● Aim of the task
In the records below, repeat word for word only the lines starting at the one that contains "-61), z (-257" and ending at the one that contains "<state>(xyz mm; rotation", pictures excluded.

● Available data

----

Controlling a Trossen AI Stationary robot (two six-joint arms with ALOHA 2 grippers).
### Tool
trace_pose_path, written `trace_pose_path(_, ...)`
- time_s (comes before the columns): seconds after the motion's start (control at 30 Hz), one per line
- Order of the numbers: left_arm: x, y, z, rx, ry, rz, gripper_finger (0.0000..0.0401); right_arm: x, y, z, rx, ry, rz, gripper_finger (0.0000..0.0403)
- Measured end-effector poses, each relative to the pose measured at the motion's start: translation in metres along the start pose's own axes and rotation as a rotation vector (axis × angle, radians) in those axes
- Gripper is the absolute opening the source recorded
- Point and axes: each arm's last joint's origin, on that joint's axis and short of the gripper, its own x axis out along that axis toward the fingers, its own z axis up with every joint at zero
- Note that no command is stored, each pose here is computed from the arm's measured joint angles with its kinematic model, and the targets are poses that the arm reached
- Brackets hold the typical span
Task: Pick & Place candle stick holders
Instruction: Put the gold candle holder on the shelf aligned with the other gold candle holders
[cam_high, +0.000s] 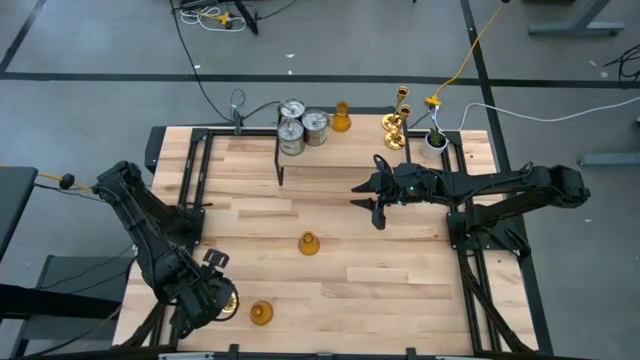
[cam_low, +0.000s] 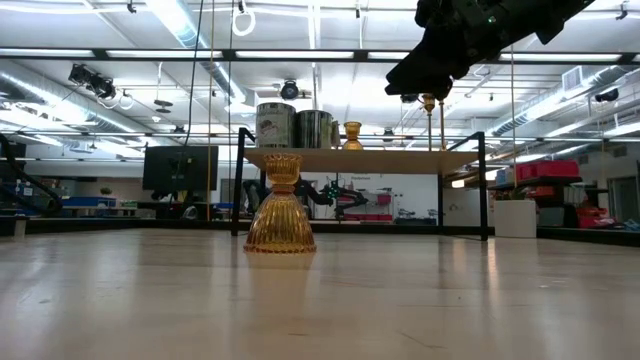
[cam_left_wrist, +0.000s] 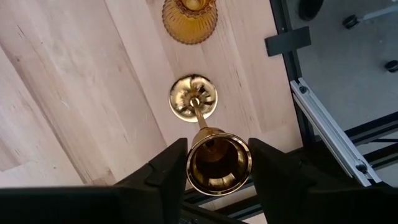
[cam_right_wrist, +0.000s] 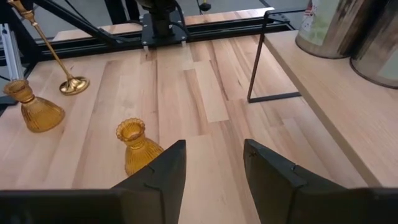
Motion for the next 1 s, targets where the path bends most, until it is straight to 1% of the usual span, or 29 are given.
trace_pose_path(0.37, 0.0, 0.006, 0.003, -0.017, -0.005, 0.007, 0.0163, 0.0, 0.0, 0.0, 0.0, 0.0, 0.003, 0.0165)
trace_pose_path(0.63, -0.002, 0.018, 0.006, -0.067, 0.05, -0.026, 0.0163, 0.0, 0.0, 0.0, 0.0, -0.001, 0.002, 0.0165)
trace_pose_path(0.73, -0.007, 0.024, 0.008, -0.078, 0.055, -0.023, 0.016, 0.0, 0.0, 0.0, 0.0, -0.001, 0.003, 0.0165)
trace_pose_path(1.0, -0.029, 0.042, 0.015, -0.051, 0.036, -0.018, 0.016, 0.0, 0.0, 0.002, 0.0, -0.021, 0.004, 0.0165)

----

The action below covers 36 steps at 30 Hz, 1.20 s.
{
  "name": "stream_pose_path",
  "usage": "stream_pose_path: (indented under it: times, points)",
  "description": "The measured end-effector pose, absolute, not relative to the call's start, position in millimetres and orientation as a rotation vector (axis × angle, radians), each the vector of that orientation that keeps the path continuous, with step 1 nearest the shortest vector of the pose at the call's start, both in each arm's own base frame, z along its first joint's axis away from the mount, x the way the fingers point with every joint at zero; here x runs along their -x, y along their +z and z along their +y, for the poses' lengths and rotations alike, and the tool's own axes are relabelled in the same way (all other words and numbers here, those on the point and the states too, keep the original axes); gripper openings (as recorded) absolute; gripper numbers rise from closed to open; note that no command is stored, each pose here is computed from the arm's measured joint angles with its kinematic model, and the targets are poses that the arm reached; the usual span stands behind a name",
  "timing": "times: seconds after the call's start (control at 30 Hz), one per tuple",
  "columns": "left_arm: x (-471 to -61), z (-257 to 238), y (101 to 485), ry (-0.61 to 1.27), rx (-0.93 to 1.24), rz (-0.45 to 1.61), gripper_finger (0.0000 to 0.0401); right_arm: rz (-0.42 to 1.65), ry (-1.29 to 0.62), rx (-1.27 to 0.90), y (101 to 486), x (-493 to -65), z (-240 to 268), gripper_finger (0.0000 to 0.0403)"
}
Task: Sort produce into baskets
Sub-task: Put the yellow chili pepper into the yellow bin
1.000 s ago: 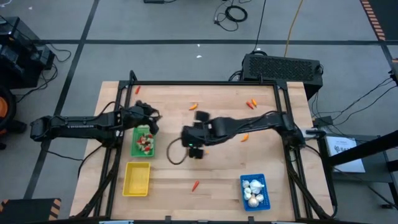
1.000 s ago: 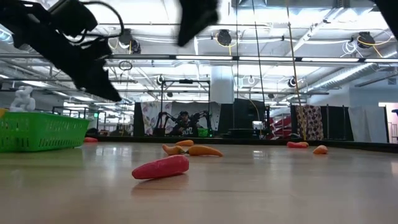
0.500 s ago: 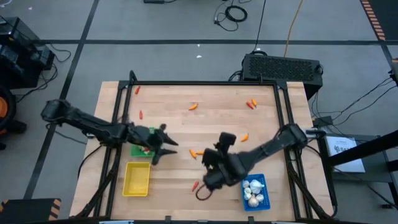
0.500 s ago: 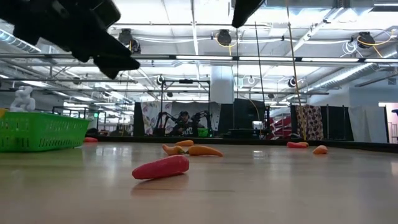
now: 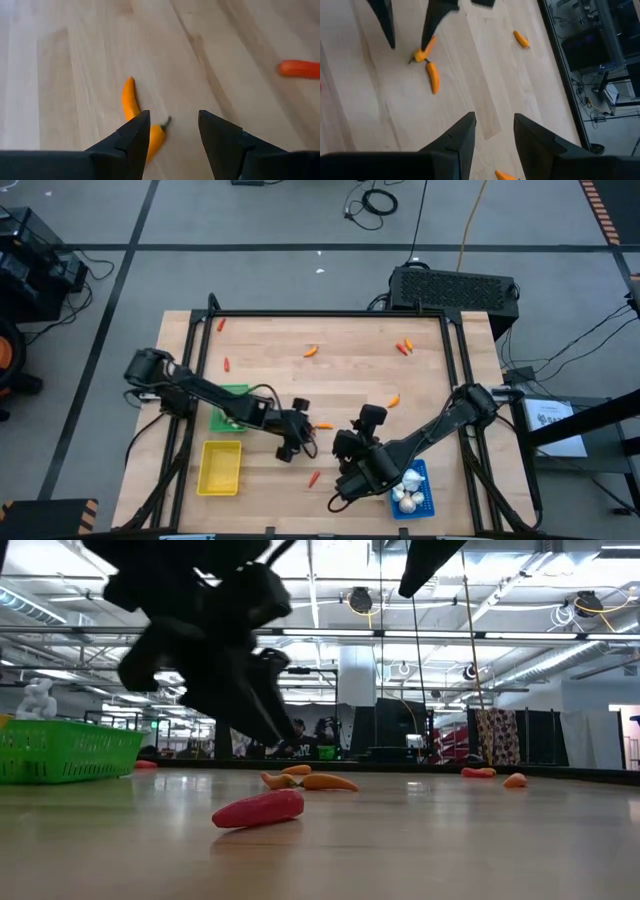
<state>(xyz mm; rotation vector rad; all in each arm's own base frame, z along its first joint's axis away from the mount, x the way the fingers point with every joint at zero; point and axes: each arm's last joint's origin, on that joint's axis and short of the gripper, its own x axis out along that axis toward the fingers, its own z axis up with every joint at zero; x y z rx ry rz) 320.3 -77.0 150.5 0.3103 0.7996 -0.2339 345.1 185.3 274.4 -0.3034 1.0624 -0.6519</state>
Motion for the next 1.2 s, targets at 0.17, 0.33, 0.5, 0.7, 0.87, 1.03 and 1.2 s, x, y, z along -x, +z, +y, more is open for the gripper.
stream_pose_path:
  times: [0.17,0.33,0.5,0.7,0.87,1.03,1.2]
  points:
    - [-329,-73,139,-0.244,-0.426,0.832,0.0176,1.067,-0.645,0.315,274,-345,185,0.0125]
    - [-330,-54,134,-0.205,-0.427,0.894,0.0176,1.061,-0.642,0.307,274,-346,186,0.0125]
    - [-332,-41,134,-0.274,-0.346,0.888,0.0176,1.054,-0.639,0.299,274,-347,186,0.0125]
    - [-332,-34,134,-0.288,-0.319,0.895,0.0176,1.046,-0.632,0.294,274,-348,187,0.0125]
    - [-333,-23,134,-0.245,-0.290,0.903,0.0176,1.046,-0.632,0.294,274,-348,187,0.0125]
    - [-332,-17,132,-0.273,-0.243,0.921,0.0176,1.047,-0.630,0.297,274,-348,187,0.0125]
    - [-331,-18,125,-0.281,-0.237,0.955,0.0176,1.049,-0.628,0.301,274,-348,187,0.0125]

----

● Response area
  "columns": "left_arm: x (-471 to -61), z (-257 to 238), y (101 to 485), ry (-0.61 to 1.27), rx (-0.93 to 1.24), rz (-0.45 to 1.61), gripper_finger (0.0000 to 0.0401); right_arm: rz (-0.42 to 1.65), ry (-1.29 to 0.62), rx (-1.27 to 0.90), y (101 to 486), x (-493 to -65), z (-240 to 268), gripper_finger (0.0000 to 0.0403)"
}
Task: Sort produce into baskets
Sub-task: Put the yellow chili pepper into the yellow bin
1.000 s ago: 
1.000 s ago: 
0.500 s ago: 
0.500 s ago: 
now: 
<state>(xyz mm; rotation vector rad; all in each arm's own base frame, z along its first joint's axis away from the mount, x the way the fingers point with every joint at zero; point and axes: each arm's last joint's origin, on that joint's axis and short of the gripper, its own x axis out along that axis toward the fingers, its own z axis up with every joint at zero; x y z rx ry rz) 320.3 -77.0 150.5 0.3103 0.7996 -0.2339 345.1 185.3 274.4 -0.3034 1.0624 -0.6519</state>

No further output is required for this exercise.